A downside of this type of system in isolation is that the resulting reduction has to either be refrigerated or picked up frequently due to the unpleasant odor that tends to attract pests.

Dehydration systems use heat in order to render organic material into a sterile, odorless material.  Oftentimes this system will be used in conjunction with a pulper or shredder in order to maximize the space available within the dehydrator, and thereby reducing the resultant waste even more efficiently.

The resulting product from a mechanical process is not suitable for compost, however, and requires further treatment before it can be used as a fertilizer.

In-Vessel Dry Composting

The second category of on-site food processing systems is in-vessel dry composting.  This uses a biological process in order to heat and break down organic material into a nutrient-rich product that can be used as fertilizer.

At their most basic, composters are simply enclosed containers which allow for natural processes to take place in a limited area; but, as the size increases, different levels of technology are necessary to control them with a regulated consistency.

To begin the process, clean and separated organic materials are loaded into the enclosed container, after which controlled air is moved through the chamber in order to increase oxygenation.  If the material is too wet to allow an air flow, the addition of “brown material” such as wood chips, paper, or sawdust must be added.  Heat and microorganisms are then introduced, in conjunction with automated rotation and aeration, in order to catalyze the process into performing much more quickly than would occur under natural conditions.  The material is then cooled and cured, yielding a product that is (once tested, and treated if necessary) usable as fertilizer.

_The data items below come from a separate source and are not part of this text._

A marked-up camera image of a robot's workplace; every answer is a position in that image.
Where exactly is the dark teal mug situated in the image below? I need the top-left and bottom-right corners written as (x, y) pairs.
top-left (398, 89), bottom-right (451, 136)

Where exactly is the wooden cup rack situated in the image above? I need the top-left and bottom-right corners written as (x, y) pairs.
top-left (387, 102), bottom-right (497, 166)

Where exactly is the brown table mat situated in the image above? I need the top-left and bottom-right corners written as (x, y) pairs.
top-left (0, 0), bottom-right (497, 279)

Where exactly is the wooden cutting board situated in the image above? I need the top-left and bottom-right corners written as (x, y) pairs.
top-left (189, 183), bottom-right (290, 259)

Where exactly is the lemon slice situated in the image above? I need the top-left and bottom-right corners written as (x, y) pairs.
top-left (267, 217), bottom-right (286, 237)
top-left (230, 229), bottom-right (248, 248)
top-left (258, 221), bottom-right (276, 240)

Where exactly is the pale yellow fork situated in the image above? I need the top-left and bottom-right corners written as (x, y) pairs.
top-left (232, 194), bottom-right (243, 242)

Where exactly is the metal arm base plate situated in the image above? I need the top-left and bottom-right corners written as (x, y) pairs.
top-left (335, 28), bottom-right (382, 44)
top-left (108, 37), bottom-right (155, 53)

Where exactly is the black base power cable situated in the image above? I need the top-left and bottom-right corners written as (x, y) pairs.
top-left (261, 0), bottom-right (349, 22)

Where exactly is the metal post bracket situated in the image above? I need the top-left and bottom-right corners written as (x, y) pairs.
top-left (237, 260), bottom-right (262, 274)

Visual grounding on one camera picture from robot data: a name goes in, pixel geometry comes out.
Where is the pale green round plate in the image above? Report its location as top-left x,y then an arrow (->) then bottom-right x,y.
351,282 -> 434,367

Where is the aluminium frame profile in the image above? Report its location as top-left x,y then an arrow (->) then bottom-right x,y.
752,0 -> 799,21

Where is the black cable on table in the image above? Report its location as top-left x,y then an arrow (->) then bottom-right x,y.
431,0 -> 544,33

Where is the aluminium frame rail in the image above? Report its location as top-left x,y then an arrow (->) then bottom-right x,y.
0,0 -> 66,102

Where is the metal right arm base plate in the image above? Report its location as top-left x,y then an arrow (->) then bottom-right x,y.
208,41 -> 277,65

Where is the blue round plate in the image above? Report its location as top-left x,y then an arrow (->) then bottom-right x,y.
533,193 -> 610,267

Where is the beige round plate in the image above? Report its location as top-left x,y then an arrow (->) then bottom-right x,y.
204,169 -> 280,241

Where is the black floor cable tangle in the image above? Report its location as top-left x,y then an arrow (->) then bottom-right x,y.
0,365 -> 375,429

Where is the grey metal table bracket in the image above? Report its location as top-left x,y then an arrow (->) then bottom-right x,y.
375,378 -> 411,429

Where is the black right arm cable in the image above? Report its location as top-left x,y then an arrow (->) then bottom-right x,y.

The major benefit of composting is that it produces a “zero waste” or “full circle” product, which, if utilized, will result in the entirety of the waste being recycled back into the food production system.

Some downsides of a composter include the additional effort of sorting food waste in order to make sure they everything included is compostable, proprietary microorganism formulas, as well as the relatively larger size of the container (since the waste isn’t compacted so much as converted).  Additionally, if a business or institution does not have a way to utilize the resulting compost, there remains the issue of disposal fees.

Wet Systems

The third and final category is a wet system, or anaerobic biodigester, which maintains internal temperatures, oxygen levels and integrates fresh tap water in order to break down food wastes into a fully-filtered effluent, or “gray water,” which is then deposited into the municipal sewer system.  By introducing proprietary blends of enzymes, microorganisms, nutrient blends, or a mixture thereof, a biodigester functions much like a metal stomach by moving the food waste around a water mixture until it fully breaks down.  This continuous process varies a bit among manufacturers, and can exist either within the food processing facility or outside of it.

Along with composters, biodigesters end up with a “zero waste” product, and is considered to be “biogenic” (part of the natural cycle in which carbon returns to the system that originally produced it).

The primary advantages of wet systems include the decrease in plastic bags for disposal, the avoidance of additional chemicals for pest control, the increase in the ability to more closely measure the effectiveness of the system, as well as the elimination of any odor that might accompany many of the other systems.

The drawbacks of wet systems include the significant investment up front, as many wet systems require a more customized approach to full integration.  Additionally, some models of biodigesters have been criticized for being inconsistent with the amount of unacceptable contaminants present in the final effluent, which run contrary to the claims of the companies in question and can even run higher than the maximum municipal limits.

Although the categories of on-site food processing systems are relatively limited, there are many considerations when making a final decision as to which of the systems would be most effective for your specific situation.